## Task to complete
Check each line of the data for "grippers", and copy the ones that have it.

Data segment below:

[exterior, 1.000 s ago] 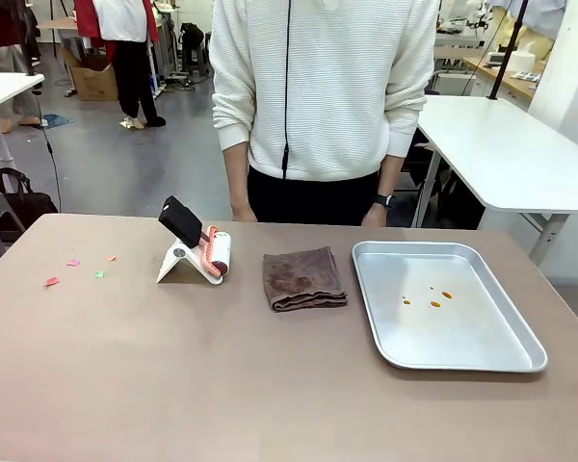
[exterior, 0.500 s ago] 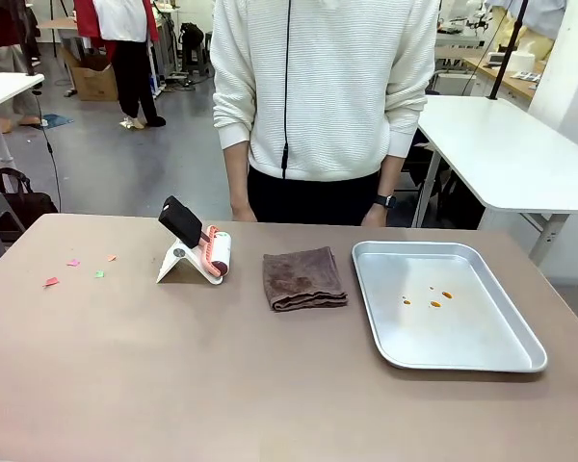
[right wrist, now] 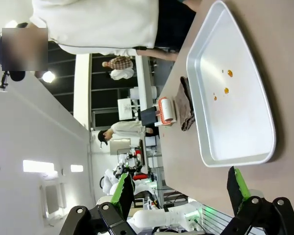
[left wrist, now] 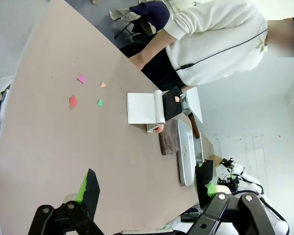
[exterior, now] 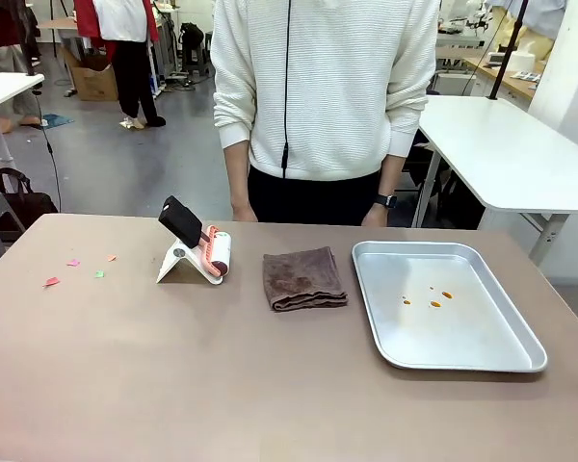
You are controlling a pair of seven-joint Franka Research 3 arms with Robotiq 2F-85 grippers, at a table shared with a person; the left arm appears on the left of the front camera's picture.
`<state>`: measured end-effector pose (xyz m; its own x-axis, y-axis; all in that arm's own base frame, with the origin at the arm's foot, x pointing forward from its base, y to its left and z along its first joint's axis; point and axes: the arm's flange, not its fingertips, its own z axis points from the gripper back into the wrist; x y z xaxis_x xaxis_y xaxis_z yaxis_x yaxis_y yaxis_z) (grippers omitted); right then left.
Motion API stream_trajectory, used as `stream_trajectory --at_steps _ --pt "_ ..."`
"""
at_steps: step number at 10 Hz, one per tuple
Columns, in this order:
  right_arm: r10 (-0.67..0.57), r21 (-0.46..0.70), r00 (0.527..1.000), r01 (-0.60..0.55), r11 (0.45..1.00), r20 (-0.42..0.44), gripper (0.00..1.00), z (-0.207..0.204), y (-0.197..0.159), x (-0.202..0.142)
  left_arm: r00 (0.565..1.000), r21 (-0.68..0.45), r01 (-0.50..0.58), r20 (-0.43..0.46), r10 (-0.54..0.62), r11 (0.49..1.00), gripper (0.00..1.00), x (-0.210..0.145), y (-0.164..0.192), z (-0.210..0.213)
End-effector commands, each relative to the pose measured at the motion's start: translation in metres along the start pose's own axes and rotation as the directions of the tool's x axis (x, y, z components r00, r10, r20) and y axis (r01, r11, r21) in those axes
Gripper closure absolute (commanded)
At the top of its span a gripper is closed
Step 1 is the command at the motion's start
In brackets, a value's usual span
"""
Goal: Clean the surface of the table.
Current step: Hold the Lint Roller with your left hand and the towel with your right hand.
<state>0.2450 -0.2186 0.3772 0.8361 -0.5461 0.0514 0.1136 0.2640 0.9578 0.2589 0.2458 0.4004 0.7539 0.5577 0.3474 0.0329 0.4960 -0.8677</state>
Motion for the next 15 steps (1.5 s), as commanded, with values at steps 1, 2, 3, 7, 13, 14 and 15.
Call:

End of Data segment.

## Response below
You are controlling a pair of seven-joint Franka Research 3 arms with Robotiq 2F-85 grippers, at a table shared with a person; the left arm appears on the left of the front camera's picture.
`<state>`: measured end-effector pose (xyz m; its own x-axis, y-axis; all in that arm's own base frame, with the origin at the arm's foot, x pointing forward from its base, y to its left and z along its first joint's axis; point and axes: the arm's flange, not its fingertips, its own z axis points from the gripper back into the wrist; x y z xaxis_x xaxis_y xaxis_z yaxis_x yaxis_y yaxis_z) (grippers omitted); right then left.

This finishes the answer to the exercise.